One distinctly Eighties aspect of McCartney’s tour is his controversial tour-sponsorship deal with Visa for the 1990 American shows. The Visa arrangement — reportedly worth $8.5 million, which McCartney says basically covers the cost of transport for the tour — represents a new, potentially troublesome twist in pop-music sponsorship: rock & roll sponsored (some will say co-opted) not simply by a merchandiser but by a credit-card company, with close ties to banks and their complex networks of possibly questionable investments. McCartney says he vetted Visa as thoroughly as possible before saying, “I do.” “It may be true that they are a gigantic money corporation,” he says, “but I can’t see what’s wrong with that, unless you can prove to me South African links.”

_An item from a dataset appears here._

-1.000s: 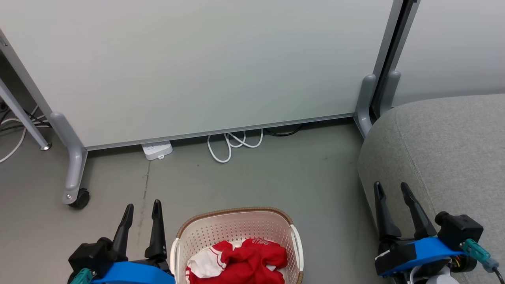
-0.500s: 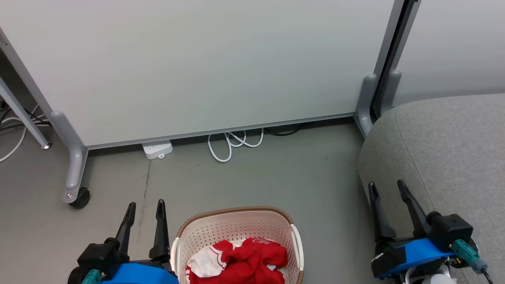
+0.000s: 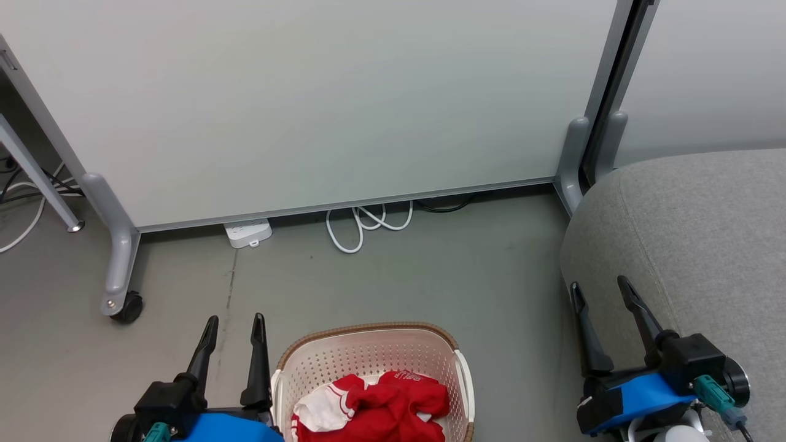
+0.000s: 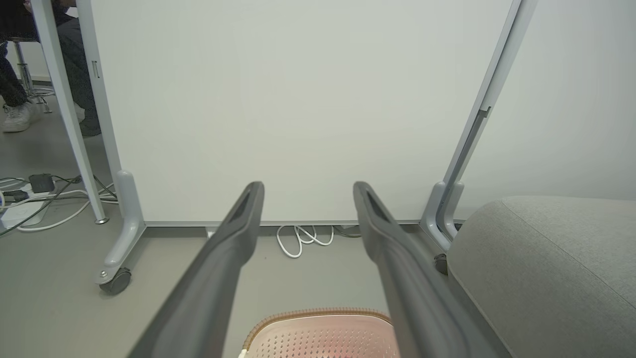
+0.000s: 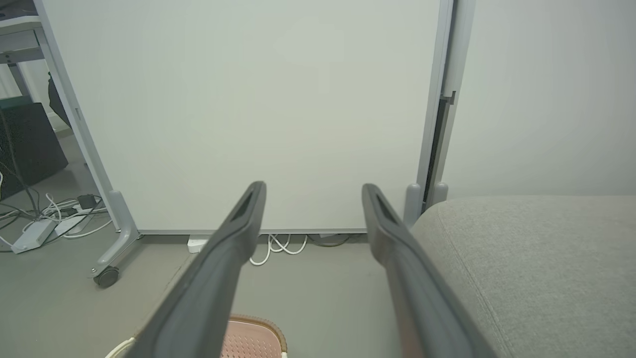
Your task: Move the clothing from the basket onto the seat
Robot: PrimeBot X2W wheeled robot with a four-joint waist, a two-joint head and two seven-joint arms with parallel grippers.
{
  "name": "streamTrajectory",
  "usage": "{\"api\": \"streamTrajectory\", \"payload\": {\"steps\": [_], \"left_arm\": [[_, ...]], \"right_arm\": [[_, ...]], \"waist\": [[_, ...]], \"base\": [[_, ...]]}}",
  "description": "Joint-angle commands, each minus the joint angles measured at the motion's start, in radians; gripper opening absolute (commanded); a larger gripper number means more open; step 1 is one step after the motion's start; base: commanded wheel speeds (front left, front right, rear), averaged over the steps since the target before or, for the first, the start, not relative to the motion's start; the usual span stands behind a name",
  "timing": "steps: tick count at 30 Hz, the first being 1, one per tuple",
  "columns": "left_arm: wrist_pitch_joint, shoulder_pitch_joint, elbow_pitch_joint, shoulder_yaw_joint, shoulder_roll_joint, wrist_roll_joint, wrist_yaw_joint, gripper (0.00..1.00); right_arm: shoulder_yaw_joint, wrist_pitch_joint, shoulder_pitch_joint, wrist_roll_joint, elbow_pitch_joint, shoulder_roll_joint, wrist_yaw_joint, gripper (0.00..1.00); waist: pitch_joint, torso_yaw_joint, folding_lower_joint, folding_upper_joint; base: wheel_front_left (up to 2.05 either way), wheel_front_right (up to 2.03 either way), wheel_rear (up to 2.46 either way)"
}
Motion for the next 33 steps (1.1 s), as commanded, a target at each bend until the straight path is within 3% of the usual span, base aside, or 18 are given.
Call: {"api": "streamTrajectory", "payload": {"steps": [1,23,33], "left_arm": [[-0.011,-0.014,-0.002,-0.002,0.005,0.013,0.006,1.00],[-0.018,-0.004,0.018,-0.016,0.006,0.041,0.012,1.00],[-0.017,-0.059,0.099,-0.001,0.014,0.058,-0.002,1.00]], "right_arm": [[-0.001,-0.008,-0.007,-0.023,-0.007,-0.005,0.000,1.00],[0.007,-0.017,-0.010,-0.050,-0.001,-0.006,0.000,1.00],[0.055,-0.017,-0.077,-0.036,-0.040,-0.005,0.000,1.00]], "waist": [[0.000,0.002,0.0000,0.0000],[-0.004,0.000,0.0000,0.0000],[0.118,-0.079,0.0000,0.0000]], "base": [[0.00,0.00,0.00],[0.00,0.00,0.00],[0.00,0.00,0.00]]}}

McCartney also insists he is not betraying any kind of political, social or emotional trust represented by the Beatles or the songs of theirs that he’s performing on tour. “Whether you like it or not,” he says, “no matter what people thought was going on in the Sixties, every single band that did anything got paid for it. You look back at the early Beatles concert programs, there were Coke ads. We always got paid for everything we did, and when we made a deal, we always wanted the best.

“Somebody said to me, ‘But the Beatles were anti-materialistic.’ That’s a huge myth. John and I literally used to sit down and say, ‘Now let’s write a swimming pool.’ We said it out of innocence. Out of normal, fucking working-class glee that we were able to write a ‘swimming pool.’ For the first time in our lives, we could actually do something and earn money.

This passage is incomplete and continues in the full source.